Çoğu kişi evini geri alamadı
Yaşananlar sebebiyle davacı olmak istediğini ancak gittiği adliyede konuşmasına bile izin verilmediğini aktaran Yıldırım, “Çevre ve Şehircilik Bakanlığı beni kandırdı. Erdoğan 3 yıl önce herkesi razı edip öyle öyle kamulaştırma yapacaklarını söyledi. Ama boş. Çoğu kişi evini alamadı. Buranın gerçek mağdurlarından çok az kişi evlerini alabildi. Burası eskiden 600-700 bin TL’ydi. Sur halkının maddi gücü yok. Başka zenginler gelip aldı. Yapılan ihalenin hak sahiplerine de tanınması gerekirdi. Bizleri, ‘Vergi levhan yok esnaf olman gerek’ diyerek ihaleye almadılar. Anlayacağın ihale paralı kişilere verildi.”

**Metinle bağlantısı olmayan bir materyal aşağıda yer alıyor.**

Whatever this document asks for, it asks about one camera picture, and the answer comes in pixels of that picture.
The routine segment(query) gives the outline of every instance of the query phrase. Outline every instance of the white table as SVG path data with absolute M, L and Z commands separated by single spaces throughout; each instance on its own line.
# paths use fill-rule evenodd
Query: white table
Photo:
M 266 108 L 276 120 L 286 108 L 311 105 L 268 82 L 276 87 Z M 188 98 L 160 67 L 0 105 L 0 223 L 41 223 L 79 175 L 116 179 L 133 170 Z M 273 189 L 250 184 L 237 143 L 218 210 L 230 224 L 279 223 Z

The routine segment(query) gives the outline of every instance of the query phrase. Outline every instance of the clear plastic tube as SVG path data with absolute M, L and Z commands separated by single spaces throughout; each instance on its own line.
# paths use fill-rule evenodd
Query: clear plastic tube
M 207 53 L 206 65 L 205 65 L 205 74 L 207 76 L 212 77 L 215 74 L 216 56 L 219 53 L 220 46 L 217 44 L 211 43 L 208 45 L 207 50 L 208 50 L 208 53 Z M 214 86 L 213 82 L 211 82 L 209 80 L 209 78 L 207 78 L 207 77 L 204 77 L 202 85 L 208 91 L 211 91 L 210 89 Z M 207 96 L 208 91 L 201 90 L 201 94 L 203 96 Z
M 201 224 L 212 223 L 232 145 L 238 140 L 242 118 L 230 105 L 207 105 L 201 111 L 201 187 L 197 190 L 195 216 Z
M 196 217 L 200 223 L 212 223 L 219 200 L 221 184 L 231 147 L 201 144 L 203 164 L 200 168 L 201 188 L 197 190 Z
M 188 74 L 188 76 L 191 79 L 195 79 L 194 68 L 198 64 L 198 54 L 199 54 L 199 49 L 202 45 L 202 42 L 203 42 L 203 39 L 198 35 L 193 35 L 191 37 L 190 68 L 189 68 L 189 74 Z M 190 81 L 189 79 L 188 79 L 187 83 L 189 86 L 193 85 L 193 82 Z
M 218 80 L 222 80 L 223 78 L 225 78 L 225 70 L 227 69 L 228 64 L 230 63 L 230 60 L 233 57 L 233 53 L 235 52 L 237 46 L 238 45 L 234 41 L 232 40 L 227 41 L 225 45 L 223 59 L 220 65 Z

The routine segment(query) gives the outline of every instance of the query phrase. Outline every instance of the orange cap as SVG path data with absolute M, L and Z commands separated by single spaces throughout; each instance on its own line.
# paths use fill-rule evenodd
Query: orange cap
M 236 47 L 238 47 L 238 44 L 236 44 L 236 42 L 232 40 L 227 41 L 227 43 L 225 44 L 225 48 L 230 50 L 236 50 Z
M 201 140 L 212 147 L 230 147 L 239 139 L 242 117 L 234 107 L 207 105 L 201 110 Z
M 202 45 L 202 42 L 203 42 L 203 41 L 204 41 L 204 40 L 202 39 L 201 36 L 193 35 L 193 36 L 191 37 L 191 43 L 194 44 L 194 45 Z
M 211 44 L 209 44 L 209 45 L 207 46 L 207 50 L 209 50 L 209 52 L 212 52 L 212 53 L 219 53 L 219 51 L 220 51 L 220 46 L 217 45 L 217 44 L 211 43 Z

Devlet, malımızı almak için savaş ilan etti
Evinin bulunduğu arsanın kendisine verilmemesinden kaynaklı psikolojik olarak da olumsuz etkilendiğini ifade eden Yıldırım, şunları söyledi: “Kamulaştırma yapıldığı ilk ay itiraz etmek gerekiyormuş ama biz bilmiyorduk. Sonra tapuyu aldık ama iş işten geçti. Şimdi devlet kendini haklı görmek için her türlü yolu deniyor. Devlet, malımızı almak için burada olağanüstü savaş ilan etti. Bunun yapmasalardı bu acele kamulaştırmayı yapamazdı. Olağanüstü bir hal de yoktu.”